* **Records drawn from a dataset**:
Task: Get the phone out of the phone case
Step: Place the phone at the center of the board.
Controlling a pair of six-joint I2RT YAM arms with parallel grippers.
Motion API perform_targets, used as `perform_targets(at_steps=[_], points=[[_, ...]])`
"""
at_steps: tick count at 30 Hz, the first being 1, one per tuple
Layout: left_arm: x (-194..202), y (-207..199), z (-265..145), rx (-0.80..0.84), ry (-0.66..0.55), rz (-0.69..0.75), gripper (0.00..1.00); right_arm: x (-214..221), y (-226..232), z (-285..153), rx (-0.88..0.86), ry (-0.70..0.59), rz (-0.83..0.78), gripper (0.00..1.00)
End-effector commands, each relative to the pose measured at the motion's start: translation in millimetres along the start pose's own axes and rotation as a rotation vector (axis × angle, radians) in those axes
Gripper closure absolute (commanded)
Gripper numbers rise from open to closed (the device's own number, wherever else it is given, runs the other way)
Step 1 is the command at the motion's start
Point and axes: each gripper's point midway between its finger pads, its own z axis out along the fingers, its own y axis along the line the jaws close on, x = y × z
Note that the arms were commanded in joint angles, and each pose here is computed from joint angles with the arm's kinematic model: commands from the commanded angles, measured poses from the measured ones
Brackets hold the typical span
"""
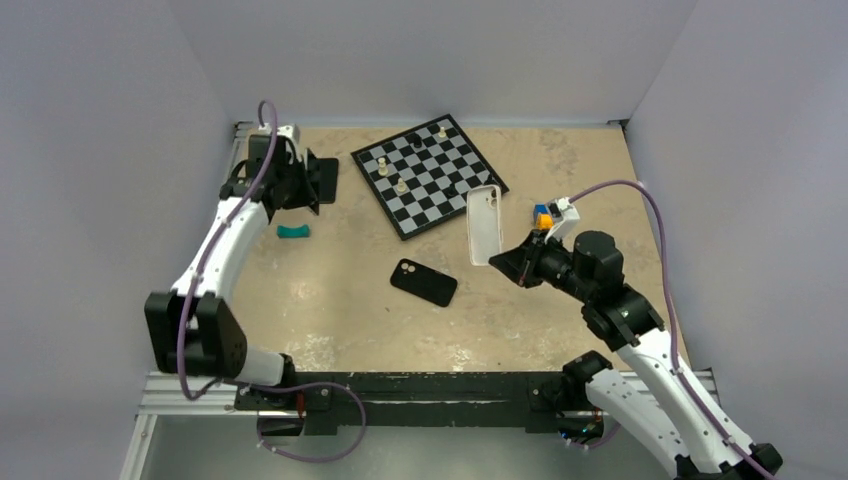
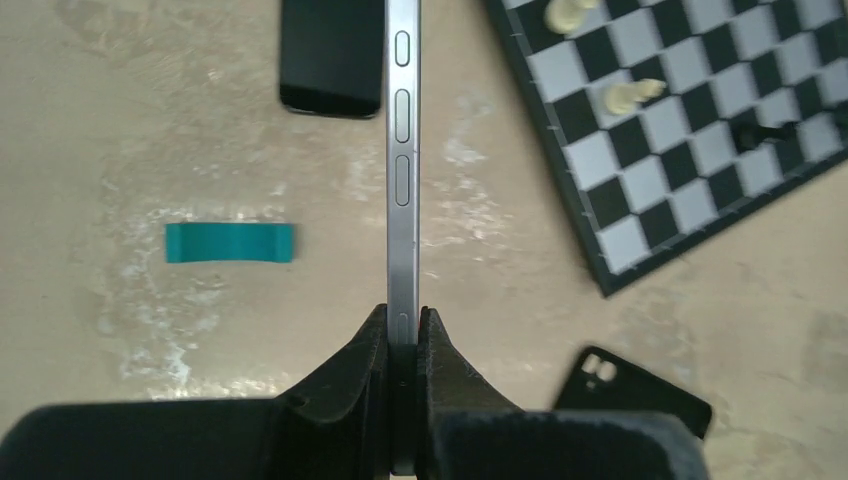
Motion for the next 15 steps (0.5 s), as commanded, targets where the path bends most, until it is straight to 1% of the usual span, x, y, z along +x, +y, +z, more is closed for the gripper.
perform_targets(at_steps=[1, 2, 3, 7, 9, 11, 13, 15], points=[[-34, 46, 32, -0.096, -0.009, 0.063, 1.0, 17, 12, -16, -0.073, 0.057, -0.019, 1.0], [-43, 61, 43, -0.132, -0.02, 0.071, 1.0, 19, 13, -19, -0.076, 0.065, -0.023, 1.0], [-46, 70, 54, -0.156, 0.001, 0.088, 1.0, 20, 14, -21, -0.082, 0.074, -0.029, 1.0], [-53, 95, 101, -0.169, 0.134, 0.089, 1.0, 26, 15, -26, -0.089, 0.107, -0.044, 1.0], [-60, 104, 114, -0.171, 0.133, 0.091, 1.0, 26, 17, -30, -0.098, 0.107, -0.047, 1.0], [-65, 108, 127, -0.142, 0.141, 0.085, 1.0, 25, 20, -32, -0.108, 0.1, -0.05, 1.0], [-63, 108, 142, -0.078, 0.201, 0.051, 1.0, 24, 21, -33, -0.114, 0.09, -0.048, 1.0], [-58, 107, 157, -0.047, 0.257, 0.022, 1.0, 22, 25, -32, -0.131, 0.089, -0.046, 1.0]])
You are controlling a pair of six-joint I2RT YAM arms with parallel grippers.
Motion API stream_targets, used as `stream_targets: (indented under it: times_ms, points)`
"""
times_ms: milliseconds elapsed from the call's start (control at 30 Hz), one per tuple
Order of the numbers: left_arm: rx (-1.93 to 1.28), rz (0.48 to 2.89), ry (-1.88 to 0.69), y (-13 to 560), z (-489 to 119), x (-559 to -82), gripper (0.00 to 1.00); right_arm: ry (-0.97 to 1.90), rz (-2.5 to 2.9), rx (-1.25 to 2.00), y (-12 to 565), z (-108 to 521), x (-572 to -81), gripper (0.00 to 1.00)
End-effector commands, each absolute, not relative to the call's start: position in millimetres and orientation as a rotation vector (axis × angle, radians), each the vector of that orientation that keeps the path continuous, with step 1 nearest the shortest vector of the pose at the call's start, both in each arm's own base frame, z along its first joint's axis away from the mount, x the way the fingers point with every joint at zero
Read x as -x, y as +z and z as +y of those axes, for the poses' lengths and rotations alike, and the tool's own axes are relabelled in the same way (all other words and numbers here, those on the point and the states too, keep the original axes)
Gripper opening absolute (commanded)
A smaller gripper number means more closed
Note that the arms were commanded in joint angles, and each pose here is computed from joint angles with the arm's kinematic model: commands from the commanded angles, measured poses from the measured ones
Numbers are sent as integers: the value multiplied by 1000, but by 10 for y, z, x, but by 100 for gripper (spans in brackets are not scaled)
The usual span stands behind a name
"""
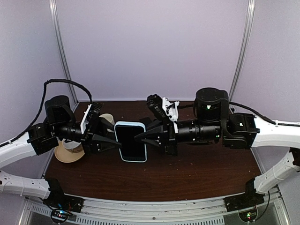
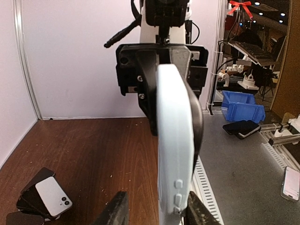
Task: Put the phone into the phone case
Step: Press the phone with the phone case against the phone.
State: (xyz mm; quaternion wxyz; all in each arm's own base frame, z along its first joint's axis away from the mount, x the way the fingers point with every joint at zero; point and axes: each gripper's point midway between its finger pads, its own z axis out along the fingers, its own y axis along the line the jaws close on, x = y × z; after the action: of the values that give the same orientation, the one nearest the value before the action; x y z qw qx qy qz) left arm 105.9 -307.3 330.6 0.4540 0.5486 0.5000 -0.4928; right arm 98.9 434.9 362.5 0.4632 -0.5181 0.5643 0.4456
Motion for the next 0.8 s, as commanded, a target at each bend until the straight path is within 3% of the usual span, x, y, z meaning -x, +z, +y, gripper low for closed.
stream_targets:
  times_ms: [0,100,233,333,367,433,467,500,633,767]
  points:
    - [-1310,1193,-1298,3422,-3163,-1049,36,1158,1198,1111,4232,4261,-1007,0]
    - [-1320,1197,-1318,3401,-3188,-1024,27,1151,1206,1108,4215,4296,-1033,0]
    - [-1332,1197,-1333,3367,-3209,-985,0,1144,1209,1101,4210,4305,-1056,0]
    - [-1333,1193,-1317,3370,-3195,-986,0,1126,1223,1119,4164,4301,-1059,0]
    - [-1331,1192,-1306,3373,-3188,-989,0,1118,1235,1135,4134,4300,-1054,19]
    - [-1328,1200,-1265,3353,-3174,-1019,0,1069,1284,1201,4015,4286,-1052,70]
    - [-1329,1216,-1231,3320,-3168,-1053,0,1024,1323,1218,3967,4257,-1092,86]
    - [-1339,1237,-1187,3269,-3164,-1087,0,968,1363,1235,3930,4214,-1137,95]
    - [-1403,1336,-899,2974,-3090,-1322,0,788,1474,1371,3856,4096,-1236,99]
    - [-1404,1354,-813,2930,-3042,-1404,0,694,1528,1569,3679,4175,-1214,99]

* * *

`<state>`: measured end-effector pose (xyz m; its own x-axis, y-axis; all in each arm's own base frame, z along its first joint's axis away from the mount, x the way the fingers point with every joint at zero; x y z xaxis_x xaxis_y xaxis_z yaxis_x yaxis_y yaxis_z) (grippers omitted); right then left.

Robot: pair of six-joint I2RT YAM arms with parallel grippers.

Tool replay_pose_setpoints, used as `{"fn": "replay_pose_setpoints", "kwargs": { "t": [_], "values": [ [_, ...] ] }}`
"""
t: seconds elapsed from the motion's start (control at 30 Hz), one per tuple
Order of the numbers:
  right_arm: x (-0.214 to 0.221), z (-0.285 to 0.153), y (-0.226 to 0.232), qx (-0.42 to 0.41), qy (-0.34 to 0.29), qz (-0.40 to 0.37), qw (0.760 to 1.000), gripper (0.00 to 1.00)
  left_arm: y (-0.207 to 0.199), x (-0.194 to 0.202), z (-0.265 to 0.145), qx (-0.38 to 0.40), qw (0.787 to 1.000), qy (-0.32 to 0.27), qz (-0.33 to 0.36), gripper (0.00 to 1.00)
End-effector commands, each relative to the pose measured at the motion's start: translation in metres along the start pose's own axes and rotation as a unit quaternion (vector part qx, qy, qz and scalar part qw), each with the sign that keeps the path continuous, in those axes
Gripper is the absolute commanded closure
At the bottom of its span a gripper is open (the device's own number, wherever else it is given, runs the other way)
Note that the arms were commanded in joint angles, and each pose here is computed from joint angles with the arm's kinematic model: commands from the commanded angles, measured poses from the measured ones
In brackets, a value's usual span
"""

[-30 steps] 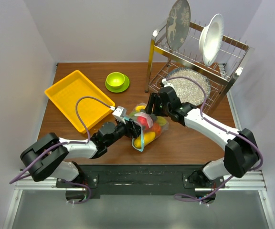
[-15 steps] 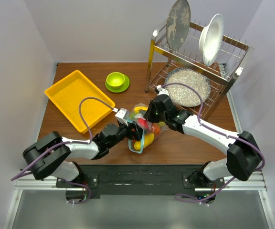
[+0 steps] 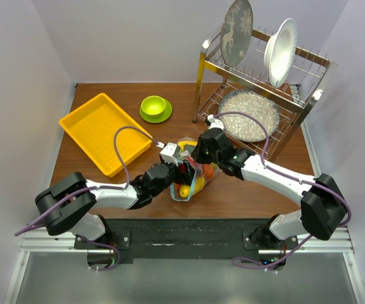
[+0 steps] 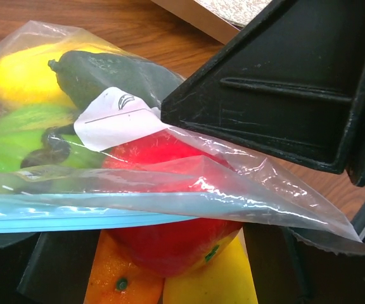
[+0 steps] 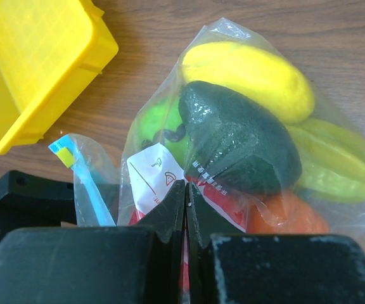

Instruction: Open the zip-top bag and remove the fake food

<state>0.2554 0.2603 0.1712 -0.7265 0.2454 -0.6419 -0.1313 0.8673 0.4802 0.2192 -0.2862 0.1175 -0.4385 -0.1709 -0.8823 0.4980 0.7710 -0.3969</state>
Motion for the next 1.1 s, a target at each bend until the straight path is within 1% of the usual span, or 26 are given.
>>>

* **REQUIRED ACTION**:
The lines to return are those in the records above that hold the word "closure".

* **RESULT OF THE EXERCISE**:
Gripper closure absolute (commanded)
Gripper is the absolute commanded closure

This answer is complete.